AGGIORNAMENTO: Poco dopo le ore 22.00, l’Rcc di Malta, il centro di coordinamento di ricerca e soccorso, ha autorizzato lo sbarco delle 52 persone a bordo della nave Talia, che aspettava da cinque giorni in mare.
Mohammad Shaaban ha cinquanta problemi più uno. Cinquanta come i migranti a bordo del suo mercantile, la nave porta bestiame Talia. E uno, non trascurabile per lui, riguarda i costi di sosta della vascello, che doveva recarsi a ritirare un carico e per ogni giorno di ritardo dovrà pagare una penale che nessuno gli rimborserà. Non è la prima volta, ed è un’arma molto efficace, adoperata consapevolmente da democrazie avanzate come Italia e Malta che così facendo hanno provocato una modifica delle rotte tradizionali nel Mediterraneo Centrale, al solo scopo di evitare di finire impantanati in un salvataggio e nel tira e molla dei governi.
Nessun armatore vuole correre quel rischio e basta osservare piattaforme come Marine Traffic o Vessel Finder per notare come oramai le compagnie preferiscano spendere più denaro in carburante scegliendo traiettorie più lunghe, che incappare in un barcone. Il capitano della nave Talia non lo ha fatto, e potrebbe essere il suo ultimo salvataggio. Perché probabilmente i proprietari della nave suggeriranno vie alternative. Nessuno può permettersi giorni e giorni di stallo, a meno di perdere incarichi e passare la mano alla concorrenza.
«I migranti che abbiamo salvato sono in pessime condizioni di salute, non abbiamo più cibo, acqua, siamo tutti molto stanchi. Abbiamo veramente bisogno di aiuto – ripete Mohammed Shaaban in un video -. Spero che Malta faccia sbarcare il prima possibile queste persone.

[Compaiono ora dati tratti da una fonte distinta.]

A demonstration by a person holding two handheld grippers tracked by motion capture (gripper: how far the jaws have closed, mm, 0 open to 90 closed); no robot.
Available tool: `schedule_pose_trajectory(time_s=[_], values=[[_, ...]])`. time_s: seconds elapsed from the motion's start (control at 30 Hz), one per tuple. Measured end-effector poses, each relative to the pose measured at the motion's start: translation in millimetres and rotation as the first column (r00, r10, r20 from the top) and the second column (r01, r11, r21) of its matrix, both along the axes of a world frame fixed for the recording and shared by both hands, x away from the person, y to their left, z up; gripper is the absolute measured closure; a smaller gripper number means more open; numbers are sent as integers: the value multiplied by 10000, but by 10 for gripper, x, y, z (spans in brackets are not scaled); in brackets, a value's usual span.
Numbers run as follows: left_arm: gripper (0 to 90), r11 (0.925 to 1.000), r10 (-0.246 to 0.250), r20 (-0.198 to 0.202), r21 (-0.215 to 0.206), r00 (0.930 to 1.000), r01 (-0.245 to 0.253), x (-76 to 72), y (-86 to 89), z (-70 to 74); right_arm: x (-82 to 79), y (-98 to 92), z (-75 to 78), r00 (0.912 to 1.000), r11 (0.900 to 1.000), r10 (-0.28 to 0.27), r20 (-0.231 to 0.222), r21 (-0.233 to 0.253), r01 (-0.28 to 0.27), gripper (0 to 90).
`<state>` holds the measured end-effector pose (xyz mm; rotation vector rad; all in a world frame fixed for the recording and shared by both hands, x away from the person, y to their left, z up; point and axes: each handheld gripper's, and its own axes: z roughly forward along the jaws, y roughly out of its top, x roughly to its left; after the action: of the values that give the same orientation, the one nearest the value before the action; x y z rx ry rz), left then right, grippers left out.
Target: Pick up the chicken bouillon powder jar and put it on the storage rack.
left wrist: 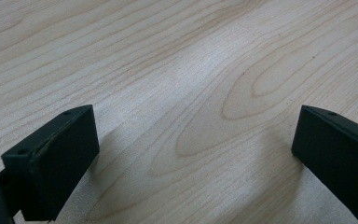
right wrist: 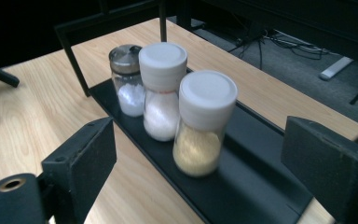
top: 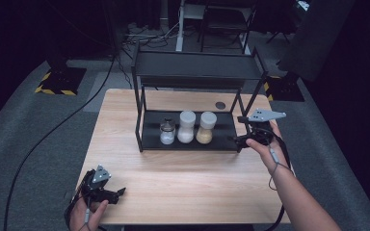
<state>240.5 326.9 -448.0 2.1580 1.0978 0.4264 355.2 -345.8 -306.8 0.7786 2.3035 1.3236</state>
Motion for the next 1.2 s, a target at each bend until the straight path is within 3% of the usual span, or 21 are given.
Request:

Facciamo appello a tutti: per favore, per favore aiutateci!».
L’equipaggio è pressoché interamente formato da siriani. Gente che naviga con il timore di non trovare più la casa e la famiglia, una volta che saranno sbarcati per i turni di riposo. Mentre l’attenzione è rivolta a Malta, che ha evacuato 2 dei 52 profughi soccorsi, proprio il comandante Mohamed indica ancora una volta le responsabilità italiane.
LA FOTO SIMBOLO DEL TRASBORDO DEL MIGRANTE MALATO
«Dopo il soccorso abbiamo proceduto verso Lampedusa», spiega dalla nave mentre attende che qualcuno gli dica cosa fare. L’isola delle Pelagie era la scelta più naturale, perché più vicina geograficamente e perché i soccorsi sanitari ai migranti messi peggio (con segni di torture, percosse, ossa spezzate) sarebbero potuti arrivare prima. Invece no. «L’Italia ha rifiutato questi migranti. Allora abbiamo chiamato Malta e ci siamo diretti verso le loro acque territoriali».
Eppure sarebbe bastato guardare le previsioni meteo per autorizzare il trasbordo immediato verso Lampedusa e non infliggere ai naufraghi l’indecenza di venire sistemati nell’unico posto disponibile, la stiva destinata alle bestie. Perché in arrivo c’era mare grosso.
“È arrivata una tempesta e siamo stati costretti, per evitare onde altissime, a spostare i migranti sul ponte 6 che usiamo per il trasporto degli animali, ma è un luogo sporco non adatto alle persone», racconta Shaaban, piuttosto arrabbiato per quello che è stato costretto a fare a causa degli scaricabarile tra Roma e La Valletta. E quando dice “sporco”, non parla di polvere, ma di tutto ciò che migliaia di animali si lasciano dietro ogni volta che il carico viene consegnato.
Le terribili condizioni in cui si trovano i migranti salvati a bordo della Talia - Ansa
«Abbiamo rispettato la legge internazionale e non possiamo approdare in Europa», denunciano dalla nave, ma non possiamo credere che un mercantile con limitate possibilità di assistenza compia il suo dovere mentre uno Stato come Malta ora non assegni un porto sicuro come previsto dalla legge», aggiunge Shaban. Ieri dal centro dei soccorsi de La Valletta, dopo che il capitano aveva inviato l’aggiornamento sulla condizione di salute dei migranti, molto debilitati e visibilmente ridotti pelle e ossa dal lunga prigionia in Libia, hanno inviato istruzioni sanitarie. Sulla nave l’equipaggio non credeva ai propri occhi: “Dategli paracetamolo ogni 6 ore”. Un’aspirina per guarire da un inferno chiamato Libia.